• _WHAT TO PRODUCE_
Answer with one figure only, the number of lines below in which "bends" occurs.

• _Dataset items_

+++++

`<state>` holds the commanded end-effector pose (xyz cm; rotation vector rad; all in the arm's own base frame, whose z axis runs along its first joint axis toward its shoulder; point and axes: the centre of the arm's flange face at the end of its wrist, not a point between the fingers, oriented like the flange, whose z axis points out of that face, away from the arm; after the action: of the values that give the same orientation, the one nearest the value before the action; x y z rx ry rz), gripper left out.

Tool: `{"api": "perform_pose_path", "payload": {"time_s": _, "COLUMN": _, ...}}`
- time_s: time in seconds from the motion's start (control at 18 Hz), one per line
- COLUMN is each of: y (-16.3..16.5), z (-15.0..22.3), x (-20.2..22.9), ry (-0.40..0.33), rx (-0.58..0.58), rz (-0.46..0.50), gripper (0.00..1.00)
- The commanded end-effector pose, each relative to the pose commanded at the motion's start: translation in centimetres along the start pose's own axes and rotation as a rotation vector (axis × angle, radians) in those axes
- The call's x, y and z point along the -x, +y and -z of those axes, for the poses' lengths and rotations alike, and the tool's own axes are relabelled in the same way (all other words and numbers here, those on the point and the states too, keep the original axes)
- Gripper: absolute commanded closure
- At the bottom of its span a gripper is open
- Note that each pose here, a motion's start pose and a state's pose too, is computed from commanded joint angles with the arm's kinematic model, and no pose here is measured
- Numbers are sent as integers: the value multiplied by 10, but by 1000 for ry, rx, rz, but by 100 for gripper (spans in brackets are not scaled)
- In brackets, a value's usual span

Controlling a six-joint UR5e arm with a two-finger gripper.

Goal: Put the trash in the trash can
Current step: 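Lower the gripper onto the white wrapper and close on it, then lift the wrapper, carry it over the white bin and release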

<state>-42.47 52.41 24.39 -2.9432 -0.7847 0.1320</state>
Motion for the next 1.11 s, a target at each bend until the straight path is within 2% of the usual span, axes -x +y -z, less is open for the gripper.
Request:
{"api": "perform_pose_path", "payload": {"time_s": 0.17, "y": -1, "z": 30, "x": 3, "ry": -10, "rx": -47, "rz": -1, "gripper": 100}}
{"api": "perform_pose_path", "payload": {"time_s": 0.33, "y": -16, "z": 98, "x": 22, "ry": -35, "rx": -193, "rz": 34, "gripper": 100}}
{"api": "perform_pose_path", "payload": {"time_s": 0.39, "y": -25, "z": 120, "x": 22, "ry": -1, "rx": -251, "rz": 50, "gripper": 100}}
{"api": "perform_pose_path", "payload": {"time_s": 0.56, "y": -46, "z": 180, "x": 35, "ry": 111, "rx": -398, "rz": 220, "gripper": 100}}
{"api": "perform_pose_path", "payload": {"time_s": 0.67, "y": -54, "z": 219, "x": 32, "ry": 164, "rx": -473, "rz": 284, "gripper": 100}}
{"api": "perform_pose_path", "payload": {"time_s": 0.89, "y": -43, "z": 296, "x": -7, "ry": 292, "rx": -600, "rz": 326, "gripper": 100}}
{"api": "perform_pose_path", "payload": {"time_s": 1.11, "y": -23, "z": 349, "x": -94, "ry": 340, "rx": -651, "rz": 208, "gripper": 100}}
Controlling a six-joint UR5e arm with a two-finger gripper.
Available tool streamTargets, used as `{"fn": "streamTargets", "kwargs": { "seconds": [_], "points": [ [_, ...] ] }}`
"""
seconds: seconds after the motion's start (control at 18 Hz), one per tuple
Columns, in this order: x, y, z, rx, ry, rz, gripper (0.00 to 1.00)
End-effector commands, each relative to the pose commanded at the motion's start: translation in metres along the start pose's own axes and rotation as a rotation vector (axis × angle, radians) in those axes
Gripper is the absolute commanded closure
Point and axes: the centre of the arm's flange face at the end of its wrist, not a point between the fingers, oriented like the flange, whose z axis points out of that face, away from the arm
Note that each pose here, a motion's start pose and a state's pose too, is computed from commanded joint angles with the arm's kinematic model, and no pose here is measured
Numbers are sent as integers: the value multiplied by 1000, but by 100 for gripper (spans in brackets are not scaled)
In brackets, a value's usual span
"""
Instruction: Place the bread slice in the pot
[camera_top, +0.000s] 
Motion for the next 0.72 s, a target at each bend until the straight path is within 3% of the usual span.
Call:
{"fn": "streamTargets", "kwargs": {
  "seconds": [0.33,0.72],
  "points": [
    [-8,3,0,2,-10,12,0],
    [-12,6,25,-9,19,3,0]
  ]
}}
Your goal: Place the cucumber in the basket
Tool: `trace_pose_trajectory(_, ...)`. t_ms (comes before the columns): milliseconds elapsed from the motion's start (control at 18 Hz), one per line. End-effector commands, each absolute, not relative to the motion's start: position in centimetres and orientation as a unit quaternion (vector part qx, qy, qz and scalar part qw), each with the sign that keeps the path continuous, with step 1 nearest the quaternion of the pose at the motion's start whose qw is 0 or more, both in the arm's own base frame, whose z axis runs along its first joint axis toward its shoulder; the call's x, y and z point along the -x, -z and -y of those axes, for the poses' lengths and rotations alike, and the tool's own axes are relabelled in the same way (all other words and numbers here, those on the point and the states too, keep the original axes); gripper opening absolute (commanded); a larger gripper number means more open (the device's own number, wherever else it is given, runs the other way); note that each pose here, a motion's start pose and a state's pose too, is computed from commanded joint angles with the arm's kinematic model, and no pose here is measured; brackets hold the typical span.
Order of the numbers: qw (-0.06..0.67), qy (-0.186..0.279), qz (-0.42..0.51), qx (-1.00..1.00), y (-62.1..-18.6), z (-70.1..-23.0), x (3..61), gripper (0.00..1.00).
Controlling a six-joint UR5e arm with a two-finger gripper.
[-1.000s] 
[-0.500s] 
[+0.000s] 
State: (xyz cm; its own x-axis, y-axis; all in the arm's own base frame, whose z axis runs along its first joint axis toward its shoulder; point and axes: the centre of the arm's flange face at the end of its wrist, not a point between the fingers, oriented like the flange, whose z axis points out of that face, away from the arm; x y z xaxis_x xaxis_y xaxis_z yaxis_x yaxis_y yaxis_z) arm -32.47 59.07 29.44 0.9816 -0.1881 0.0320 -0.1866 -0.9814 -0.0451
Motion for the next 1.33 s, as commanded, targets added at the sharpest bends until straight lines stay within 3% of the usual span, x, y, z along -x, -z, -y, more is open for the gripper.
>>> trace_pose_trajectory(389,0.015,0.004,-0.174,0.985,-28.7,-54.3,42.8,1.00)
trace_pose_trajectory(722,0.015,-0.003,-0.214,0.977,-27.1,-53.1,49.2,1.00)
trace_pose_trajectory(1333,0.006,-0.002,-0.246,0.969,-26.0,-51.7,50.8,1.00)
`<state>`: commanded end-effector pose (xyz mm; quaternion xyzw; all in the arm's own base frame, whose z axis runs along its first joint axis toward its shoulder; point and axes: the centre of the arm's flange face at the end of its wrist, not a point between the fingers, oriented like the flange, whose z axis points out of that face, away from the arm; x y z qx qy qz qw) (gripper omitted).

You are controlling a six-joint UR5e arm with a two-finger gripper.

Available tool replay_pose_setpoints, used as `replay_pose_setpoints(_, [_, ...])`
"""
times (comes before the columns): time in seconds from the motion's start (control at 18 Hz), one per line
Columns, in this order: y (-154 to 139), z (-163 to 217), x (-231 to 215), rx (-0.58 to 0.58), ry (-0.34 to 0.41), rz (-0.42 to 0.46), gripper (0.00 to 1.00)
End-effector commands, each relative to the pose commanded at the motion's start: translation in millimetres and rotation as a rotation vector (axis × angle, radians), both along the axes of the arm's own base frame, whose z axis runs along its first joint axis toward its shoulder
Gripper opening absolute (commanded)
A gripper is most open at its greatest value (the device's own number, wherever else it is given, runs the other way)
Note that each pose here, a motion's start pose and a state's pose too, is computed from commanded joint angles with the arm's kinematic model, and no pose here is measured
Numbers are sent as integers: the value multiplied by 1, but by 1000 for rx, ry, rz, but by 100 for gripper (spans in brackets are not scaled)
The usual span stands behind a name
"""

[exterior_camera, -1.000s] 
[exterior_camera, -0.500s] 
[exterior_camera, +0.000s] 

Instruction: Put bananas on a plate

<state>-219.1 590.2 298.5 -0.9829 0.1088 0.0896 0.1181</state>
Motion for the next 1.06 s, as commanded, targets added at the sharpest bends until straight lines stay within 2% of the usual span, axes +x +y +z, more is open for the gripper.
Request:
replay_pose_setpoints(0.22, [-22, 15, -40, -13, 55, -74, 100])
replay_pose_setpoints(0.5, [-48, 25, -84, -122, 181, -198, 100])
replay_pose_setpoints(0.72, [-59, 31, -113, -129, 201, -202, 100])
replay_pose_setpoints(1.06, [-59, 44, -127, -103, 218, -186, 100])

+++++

• _RESPONSE_
2